Hierfür war vorzüglich Justine gewonnen worden, welche, um den lauen Sinn ihres Mannes so viel als möglich gut zu machen, dem wunderlichen Reformwerke doppelt zugethan war und sowohl mit eigenen reichen Gaben, als mit dem eifrigen Sammeln fremder Spenden voranging und kräftig eingriff.

Das sonnige, vom Sommergrün und den herein nickenden Blumen eingefaßte Weiß der Wände hatte zuerst einem bunten Anstrich gothischer Verzierung von dazu unkundiger Hand weichen müssen. Die Gewölbefelder der Decke wurden blau bemalt und mit goldenen Sternen besäet. Dann wurde für gemalte Fenster gesammelt und bald waren die lichten Bogen mit schwächlichen Evangelisten- und Apostelgestalten ausgefüllt, welche mit ihren, großen schwachgefärbten modernen Flächen keine tiefe Glut, sondern nur einen kränklichen Dunstschein hervorzubringen vermochten.
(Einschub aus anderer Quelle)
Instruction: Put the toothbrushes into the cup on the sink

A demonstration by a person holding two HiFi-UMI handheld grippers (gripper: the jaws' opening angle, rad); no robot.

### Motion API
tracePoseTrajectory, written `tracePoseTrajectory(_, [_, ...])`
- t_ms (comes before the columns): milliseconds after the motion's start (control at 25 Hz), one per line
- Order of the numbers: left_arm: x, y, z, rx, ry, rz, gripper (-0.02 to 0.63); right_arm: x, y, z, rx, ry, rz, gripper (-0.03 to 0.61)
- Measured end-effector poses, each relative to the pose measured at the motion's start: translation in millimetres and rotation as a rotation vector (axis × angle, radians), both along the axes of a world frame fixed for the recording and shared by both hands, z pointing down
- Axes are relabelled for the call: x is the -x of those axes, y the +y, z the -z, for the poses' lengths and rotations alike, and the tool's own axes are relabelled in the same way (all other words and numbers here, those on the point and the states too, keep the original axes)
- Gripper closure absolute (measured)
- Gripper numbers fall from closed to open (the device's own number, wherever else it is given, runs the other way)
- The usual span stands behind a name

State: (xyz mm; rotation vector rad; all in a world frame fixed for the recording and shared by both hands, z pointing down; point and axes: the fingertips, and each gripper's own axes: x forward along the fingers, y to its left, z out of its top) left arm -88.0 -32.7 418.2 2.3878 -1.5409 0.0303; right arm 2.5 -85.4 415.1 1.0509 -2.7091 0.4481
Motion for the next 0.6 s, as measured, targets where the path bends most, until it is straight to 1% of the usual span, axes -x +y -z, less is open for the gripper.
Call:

Dann mußte wieder ein gedeckter Altartisch und ein Altarbild her, damit der unmerkliche Kreislauf des Bilderdienstes wieder beginnen könne mit dem „ästhetischen Reizmittel", um unfehlbar dereinst bei dem wunderthätigen, blut- oder thränenschwitzenden Figurenwerk, ja bei dem Götzenbild schlechtweg zu endigen, um künftige Reformen nicht ohne Gegenstand zu lassen.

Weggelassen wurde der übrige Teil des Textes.